On March 14, the group attended a press conference to announce a collaboration between au and Hello! Project titled "Oto no VR", which will deliver 360° video and audio content for smartphones, starting with a video of Morning Musume '18 singing "I WISH". That following evening, Morning Musume '18 performed in the second part of the SKY PerfecTV! Ongakusai 2018 alongside Tsubaki Factory. On March 27, Hello! Project announced Haruna Ogata's graduation. She cited the reason for graduation being due to failing to pass her university entrance exams due to her focus being split between education and activities as a member of the group. On June 13, Morning Musume '18 released their 65th single and Ogata Haruna's last "Are you Happy? / A gonna". Exactly a week later, on June 20, Haruna Ogata graduated at Nippon Budokan, the last stop of their Spring 2018 tour.

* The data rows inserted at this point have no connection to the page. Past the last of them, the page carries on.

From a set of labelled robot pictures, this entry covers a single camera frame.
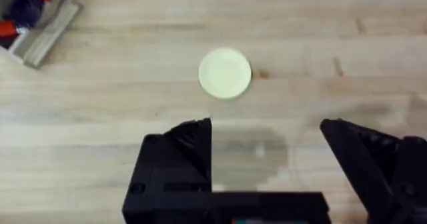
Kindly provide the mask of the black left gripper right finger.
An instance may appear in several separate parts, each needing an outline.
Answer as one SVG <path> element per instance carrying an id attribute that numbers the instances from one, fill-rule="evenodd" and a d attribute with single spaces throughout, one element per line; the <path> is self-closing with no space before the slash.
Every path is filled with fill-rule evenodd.
<path id="1" fill-rule="evenodd" d="M 426 224 L 426 140 L 395 137 L 343 119 L 320 130 L 369 223 Z"/>

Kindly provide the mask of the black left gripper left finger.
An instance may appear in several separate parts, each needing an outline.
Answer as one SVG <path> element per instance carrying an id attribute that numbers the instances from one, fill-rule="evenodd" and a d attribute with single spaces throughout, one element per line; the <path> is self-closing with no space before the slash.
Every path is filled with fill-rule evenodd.
<path id="1" fill-rule="evenodd" d="M 123 202 L 126 223 L 203 223 L 203 209 L 187 209 L 193 194 L 212 192 L 208 118 L 146 135 Z"/>

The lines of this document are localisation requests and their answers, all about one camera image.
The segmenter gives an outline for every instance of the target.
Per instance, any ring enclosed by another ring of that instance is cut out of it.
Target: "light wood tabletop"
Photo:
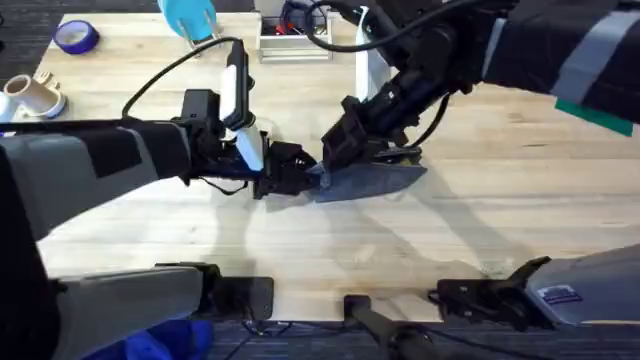
[[[256,80],[250,107],[276,139],[321,158],[320,137],[354,93],[353,55],[259,64],[254,13],[218,14],[246,40]],[[70,99],[62,118],[111,119],[151,76],[186,53],[160,14],[73,14],[102,38],[83,56],[49,46],[50,71]],[[337,42],[355,28],[334,26]],[[187,88],[219,88],[229,47],[169,73],[132,115],[180,114]],[[223,275],[275,279],[274,319],[341,320],[345,294],[369,294],[394,319],[437,321],[418,301],[442,278],[501,278],[532,258],[576,257],[632,245],[640,235],[640,144],[557,111],[554,100],[479,86],[456,95],[424,146],[428,173],[406,191],[316,204],[305,196],[254,201],[195,182],[148,185],[55,229],[39,246],[52,276],[205,261]],[[434,115],[430,109],[415,138]],[[236,183],[218,181],[233,188]]]

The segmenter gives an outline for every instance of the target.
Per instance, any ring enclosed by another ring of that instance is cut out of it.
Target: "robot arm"
[[[332,1],[355,22],[357,9]],[[438,12],[429,25],[377,50],[398,74],[368,101],[344,99],[344,115],[322,138],[329,170],[370,161],[429,106],[486,82],[515,87],[640,122],[640,12],[633,1],[378,0],[365,17],[375,43]],[[342,51],[310,36],[326,49]]]

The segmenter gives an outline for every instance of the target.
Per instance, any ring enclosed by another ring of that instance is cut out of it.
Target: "blue painter's tape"
[[[93,50],[100,40],[98,31],[84,20],[73,20],[60,25],[53,41],[67,54],[78,55]]]

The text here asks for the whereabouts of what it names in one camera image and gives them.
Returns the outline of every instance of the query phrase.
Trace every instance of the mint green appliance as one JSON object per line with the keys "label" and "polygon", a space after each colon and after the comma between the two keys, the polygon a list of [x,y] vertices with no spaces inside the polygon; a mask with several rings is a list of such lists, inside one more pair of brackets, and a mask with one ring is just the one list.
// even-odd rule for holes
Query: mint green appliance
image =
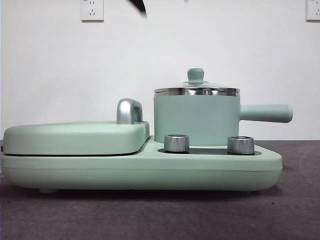
{"label": "mint green appliance", "polygon": [[251,137],[238,136],[239,120],[289,122],[292,109],[240,106],[238,89],[209,85],[202,69],[191,69],[188,75],[188,85],[176,87],[187,94],[156,90],[155,136],[143,121],[142,105],[128,98],[119,101],[116,121],[8,128],[1,154],[4,176],[42,193],[258,191],[275,185],[282,157],[254,145]]}

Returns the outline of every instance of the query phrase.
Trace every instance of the appliance foot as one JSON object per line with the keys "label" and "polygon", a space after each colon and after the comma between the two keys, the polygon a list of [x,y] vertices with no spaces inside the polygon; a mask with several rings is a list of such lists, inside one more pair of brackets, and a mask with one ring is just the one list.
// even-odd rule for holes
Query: appliance foot
{"label": "appliance foot", "polygon": [[48,189],[48,188],[40,188],[39,192],[42,194],[54,194],[56,191],[58,191],[57,189]]}

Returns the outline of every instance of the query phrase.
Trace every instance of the electrical socket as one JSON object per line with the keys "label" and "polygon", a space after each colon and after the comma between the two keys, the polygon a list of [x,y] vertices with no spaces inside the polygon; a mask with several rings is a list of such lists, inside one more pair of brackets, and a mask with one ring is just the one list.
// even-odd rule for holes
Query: electrical socket
{"label": "electrical socket", "polygon": [[306,20],[320,21],[320,0],[306,0]]}
{"label": "electrical socket", "polygon": [[105,0],[81,0],[81,20],[84,22],[104,20]]}

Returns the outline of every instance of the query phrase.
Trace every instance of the stainless steel rim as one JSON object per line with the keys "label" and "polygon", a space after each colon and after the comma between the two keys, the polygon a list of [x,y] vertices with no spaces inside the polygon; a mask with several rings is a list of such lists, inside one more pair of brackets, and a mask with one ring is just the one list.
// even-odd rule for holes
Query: stainless steel rim
{"label": "stainless steel rim", "polygon": [[155,96],[178,96],[178,95],[215,95],[215,96],[239,96],[238,88],[224,87],[177,87],[159,88],[154,90]]}

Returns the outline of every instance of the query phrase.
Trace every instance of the glass lid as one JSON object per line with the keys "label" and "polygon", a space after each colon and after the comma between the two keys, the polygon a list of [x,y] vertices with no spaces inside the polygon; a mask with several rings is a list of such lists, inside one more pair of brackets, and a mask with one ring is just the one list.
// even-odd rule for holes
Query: glass lid
{"label": "glass lid", "polygon": [[167,95],[220,95],[238,96],[240,90],[217,83],[204,81],[205,72],[202,68],[190,68],[188,70],[188,81],[181,86],[158,88],[154,90],[156,96]]}

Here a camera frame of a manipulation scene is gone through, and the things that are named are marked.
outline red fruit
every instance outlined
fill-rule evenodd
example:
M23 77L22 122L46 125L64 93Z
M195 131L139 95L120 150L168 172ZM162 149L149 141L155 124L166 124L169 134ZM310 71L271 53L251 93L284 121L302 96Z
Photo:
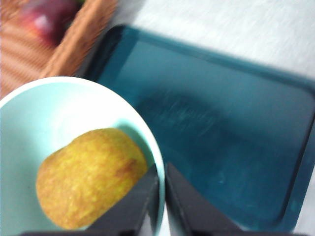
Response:
M21 21L43 42L57 46L78 10L76 0L31 0L21 10Z

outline black object
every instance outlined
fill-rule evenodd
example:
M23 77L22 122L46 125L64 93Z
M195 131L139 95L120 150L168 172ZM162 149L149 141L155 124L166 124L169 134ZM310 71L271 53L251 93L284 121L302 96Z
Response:
M293 236L244 232L203 198L171 163L167 164L165 178L172 236Z

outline yellow fruit
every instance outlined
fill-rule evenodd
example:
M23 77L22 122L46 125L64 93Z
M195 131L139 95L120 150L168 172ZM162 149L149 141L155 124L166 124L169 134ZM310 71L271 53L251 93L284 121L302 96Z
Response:
M56 225L93 223L147 171L140 148L116 128L87 132L48 156L39 167L39 203Z

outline light blue bowl
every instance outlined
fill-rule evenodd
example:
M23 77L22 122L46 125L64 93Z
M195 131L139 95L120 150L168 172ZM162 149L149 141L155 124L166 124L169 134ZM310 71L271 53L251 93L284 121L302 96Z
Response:
M26 84L0 101L1 235L60 230L43 213L35 191L39 165L54 151L89 130L118 127L155 163L160 180L160 228L164 166L157 142L140 115L120 96L97 83L51 77Z

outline tray
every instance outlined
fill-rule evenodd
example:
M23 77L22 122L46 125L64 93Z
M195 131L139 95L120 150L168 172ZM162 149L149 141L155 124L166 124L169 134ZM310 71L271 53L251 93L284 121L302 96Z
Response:
M83 77L126 99L164 161L243 229L294 228L315 163L311 80L124 26Z

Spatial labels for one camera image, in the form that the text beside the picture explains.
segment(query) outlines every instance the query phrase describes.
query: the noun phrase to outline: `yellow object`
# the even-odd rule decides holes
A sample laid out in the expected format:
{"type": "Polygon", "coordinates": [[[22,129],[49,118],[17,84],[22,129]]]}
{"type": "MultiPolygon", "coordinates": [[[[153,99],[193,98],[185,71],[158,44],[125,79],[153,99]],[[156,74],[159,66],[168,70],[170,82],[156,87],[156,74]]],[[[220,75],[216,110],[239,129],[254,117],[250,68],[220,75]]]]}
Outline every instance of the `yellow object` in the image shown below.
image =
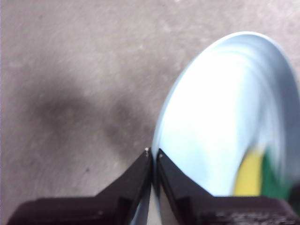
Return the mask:
{"type": "Polygon", "coordinates": [[[258,196],[262,187],[263,153],[251,149],[244,157],[237,174],[235,196],[258,196]]]}

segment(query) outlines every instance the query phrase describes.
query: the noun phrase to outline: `green object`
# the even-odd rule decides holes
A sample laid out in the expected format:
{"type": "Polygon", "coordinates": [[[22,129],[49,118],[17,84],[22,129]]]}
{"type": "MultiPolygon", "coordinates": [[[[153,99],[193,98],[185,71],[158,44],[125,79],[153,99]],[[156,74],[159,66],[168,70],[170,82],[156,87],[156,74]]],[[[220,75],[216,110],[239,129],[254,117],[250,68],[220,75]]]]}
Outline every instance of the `green object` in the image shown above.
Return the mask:
{"type": "Polygon", "coordinates": [[[262,159],[261,195],[288,200],[290,190],[291,184],[287,180],[279,180],[279,177],[275,174],[269,157],[269,151],[266,151],[262,159]]]}

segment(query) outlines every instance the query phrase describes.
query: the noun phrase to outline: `concrete floor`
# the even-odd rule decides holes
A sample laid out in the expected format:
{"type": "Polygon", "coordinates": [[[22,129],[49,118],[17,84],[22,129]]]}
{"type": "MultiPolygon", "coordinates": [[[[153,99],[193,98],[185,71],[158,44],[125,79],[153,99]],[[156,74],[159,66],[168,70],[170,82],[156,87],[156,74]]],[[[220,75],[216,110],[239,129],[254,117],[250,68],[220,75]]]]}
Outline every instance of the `concrete floor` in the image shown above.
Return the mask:
{"type": "Polygon", "coordinates": [[[214,40],[261,32],[299,73],[299,21],[298,0],[2,0],[2,224],[23,201],[94,195],[117,178],[214,40]]]}

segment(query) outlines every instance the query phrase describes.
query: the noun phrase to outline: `black jaw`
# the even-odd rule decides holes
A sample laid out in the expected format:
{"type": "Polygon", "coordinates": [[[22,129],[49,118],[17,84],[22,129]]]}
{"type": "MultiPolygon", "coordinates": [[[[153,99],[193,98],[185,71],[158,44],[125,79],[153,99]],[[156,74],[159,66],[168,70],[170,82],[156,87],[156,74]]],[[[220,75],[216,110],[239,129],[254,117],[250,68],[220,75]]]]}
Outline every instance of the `black jaw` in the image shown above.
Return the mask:
{"type": "Polygon", "coordinates": [[[187,177],[162,151],[157,155],[164,225],[299,225],[288,203],[268,197],[214,197],[187,177]]]}
{"type": "Polygon", "coordinates": [[[131,224],[146,224],[151,171],[147,151],[97,196],[26,202],[7,225],[128,225],[132,220],[131,224]]]}

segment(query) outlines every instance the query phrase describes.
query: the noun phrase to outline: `metal disc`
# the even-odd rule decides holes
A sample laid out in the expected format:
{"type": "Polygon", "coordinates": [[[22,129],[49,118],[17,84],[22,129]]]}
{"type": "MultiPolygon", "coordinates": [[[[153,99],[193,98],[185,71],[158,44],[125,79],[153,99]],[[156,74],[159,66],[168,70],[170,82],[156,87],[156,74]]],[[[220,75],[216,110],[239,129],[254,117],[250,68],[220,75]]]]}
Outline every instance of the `metal disc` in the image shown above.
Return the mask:
{"type": "Polygon", "coordinates": [[[162,149],[212,195],[232,195],[245,153],[271,149],[278,174],[300,180],[300,104],[293,71],[268,37],[238,32],[213,43],[182,72],[157,121],[162,149]]]}

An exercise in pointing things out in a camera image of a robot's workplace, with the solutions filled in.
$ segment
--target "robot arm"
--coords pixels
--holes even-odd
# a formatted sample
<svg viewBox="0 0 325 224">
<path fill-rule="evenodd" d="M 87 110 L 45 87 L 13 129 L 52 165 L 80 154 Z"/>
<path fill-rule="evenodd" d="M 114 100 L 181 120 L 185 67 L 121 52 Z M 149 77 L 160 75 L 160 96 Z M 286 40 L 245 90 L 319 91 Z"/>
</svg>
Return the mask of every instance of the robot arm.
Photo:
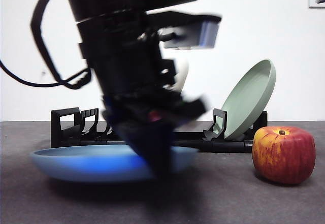
<svg viewBox="0 0 325 224">
<path fill-rule="evenodd" d="M 61 80 L 41 37 L 48 1 L 39 0 L 31 27 L 55 80 L 78 89 L 90 81 L 93 69 L 103 92 L 105 119 L 147 161 L 157 177 L 168 176 L 174 128 L 199 117 L 206 109 L 201 100 L 186 102 L 179 92 L 169 89 L 175 83 L 174 63 L 162 59 L 159 49 L 160 41 L 171 41 L 170 46 L 175 48 L 179 41 L 189 46 L 201 41 L 170 29 L 168 34 L 159 35 L 159 30 L 186 27 L 188 32 L 200 29 L 197 24 L 217 25 L 221 18 L 178 12 L 146 13 L 195 0 L 69 0 L 82 38 L 80 49 L 88 65 L 86 76 L 69 84 Z M 202 29 L 206 35 L 206 25 Z"/>
</svg>

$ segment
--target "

After the end of their Spring 2018 tour, the group began to focus on performing at the mid year specials for various music shows. On June 27, Morning Musume '18 performed "Are you Happy?", their first performance without Ogata, on TV Tokyo Music Festival 2018. During the show, eight former Morning Musume members, Nakazawa Yuko, Ishiguro Aya, Iida Kaori, Asuka Fukuda, Yasuda Yasuda, Mari Yaguchi, Maki Goto, and Hitomi Yoshizawa, performed a special medley of their most iconic songs. This was Goto's first performance with the group in over 5 years. Morning Musume '18 also performed in TBS's Ongaku no Hi 2018 on July 14, and on July 25, had a special collaboration with Da Pump for the 2018 FNS Uta no Natsu Matsuri where they both performed Da Pump's famous song, "U.S.A" and a medley of Morning Musume's song "Are you happy?" and "The Peace.". On August 12, they performed at rockin'on presents ROCK IN JAPAN FES.2018 on the Lake Stage.

On August 17, 2018, Iikubo Haruna announced on her blog that she will graduate from both Morning Musume '18 and Hello! Project at the end of the fall tour Morning Musume '18 Concert Tour Aki "Get Set, Go!".

On September 14, the group celebrated their 21st anniversary. During the event they announced a collaboration with Caribadix, an anime short series produced by Sanrio and rockin'on about a group of animals who form a rock band. Morning Musume '18 would become cheer characters named "Gaokkii" who appear in each of the 12 members' colors with their symbolic motif. The characters are featured in goods sold at the Morning Musume '18 Concert Tour Aki ~GET SET, GO!~ and also in stores.

On October 24, Morning Musume '18 released their 66th single and Iikubo Haruna's last "Furari Ginza / Jiyū na Kuni Dakara". On December 12, they performed on the second night of Fuji TV's 2018 FNS Kayousai, marking Iikubo's final television appearance as a member of the group, and on December 16, Iikubo graduated at Nippon Budokan.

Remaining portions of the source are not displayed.